WHAT THE EXERCISE ASKS:
Go through the records below and report each line with "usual" in it.

(Data extracted from a collection)
BEGIN

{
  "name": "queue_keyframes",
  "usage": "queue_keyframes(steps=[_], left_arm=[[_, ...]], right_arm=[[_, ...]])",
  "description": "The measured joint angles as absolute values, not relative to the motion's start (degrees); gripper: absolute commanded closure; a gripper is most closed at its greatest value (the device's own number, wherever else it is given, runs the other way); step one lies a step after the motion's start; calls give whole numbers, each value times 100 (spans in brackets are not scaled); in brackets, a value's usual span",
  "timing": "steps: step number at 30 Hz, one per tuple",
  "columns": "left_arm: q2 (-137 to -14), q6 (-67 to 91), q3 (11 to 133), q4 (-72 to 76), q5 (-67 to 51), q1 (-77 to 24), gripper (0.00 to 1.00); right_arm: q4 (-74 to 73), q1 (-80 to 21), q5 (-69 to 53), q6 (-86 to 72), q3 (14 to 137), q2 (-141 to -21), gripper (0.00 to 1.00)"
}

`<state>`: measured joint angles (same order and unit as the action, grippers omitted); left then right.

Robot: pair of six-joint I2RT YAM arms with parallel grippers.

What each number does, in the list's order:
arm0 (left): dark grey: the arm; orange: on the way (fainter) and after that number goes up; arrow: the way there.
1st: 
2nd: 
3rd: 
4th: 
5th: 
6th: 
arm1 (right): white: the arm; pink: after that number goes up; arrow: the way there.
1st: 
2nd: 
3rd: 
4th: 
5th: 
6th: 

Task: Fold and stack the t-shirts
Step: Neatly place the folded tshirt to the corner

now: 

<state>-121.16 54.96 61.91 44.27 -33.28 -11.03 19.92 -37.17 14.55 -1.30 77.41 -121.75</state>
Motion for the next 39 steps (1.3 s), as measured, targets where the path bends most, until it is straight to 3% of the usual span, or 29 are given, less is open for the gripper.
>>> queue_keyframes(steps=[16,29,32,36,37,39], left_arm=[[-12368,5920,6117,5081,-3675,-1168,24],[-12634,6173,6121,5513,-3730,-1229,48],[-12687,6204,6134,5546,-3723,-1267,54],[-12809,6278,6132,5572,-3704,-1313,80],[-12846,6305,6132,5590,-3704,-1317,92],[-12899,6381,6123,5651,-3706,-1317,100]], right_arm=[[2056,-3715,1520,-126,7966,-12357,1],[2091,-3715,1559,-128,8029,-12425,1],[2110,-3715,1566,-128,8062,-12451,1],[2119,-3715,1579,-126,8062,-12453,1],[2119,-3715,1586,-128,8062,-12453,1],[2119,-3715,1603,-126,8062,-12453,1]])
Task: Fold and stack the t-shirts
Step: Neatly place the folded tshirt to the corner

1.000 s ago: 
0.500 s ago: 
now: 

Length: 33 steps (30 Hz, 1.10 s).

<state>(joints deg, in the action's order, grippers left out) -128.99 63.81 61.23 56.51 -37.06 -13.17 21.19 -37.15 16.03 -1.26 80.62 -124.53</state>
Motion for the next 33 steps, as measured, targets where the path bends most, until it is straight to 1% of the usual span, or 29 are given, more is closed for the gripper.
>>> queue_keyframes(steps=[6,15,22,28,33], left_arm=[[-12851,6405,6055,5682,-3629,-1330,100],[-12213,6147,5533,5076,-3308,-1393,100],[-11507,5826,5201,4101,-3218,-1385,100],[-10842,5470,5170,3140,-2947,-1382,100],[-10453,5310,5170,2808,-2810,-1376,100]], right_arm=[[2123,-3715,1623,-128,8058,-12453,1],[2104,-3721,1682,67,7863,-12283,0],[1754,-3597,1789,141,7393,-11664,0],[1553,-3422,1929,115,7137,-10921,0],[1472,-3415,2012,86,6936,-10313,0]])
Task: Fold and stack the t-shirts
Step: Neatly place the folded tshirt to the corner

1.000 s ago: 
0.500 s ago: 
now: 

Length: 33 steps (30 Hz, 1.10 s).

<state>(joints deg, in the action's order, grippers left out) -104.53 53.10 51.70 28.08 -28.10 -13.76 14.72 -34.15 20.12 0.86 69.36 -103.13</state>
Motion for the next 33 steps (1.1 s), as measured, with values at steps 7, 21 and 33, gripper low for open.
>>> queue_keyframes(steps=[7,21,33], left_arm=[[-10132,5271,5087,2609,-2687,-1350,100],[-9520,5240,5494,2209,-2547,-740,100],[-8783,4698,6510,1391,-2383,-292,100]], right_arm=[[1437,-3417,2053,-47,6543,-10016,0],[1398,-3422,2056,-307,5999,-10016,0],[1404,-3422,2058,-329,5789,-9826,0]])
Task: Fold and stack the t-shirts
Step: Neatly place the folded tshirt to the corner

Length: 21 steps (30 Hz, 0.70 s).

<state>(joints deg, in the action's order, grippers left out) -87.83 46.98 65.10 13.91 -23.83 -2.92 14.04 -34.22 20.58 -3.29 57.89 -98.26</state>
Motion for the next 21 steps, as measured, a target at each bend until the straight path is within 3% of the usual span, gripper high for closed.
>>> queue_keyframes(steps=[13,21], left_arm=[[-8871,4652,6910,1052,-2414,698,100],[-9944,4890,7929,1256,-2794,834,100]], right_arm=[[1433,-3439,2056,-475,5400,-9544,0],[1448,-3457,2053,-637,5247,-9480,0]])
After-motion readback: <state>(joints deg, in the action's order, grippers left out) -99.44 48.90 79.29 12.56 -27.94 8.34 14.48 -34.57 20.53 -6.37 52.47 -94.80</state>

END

SOLUTION TO THIS TASK:
  "description": "The measured joint angles as absolute values, not relative to the motion's start (degrees); gripper: absolute commanded closure; a gripper is most closed at its greatest value (the device's own number, wherever else it is given, runs the other way); step one lies a step after the motion's start; calls give whole numbers, each value times 100 (spans in brackets are not scaled); in brackets, a value's usual span",
Motion for the next 39 steps (1.3 s), as measured, targets where the path bends most, until it is straight to 3% of the usual span, or 29 are given, less is open for the gripper.
Motion for the next 33 steps, as measured, targets where the path bends most, until it is straight to 1% of the usual span, or 29 are given, more is closed for the gripper.
Motion for the next 21 steps, as measured, a target at each bend until the straight path is within 3% of the usual span, gripper high for closed.

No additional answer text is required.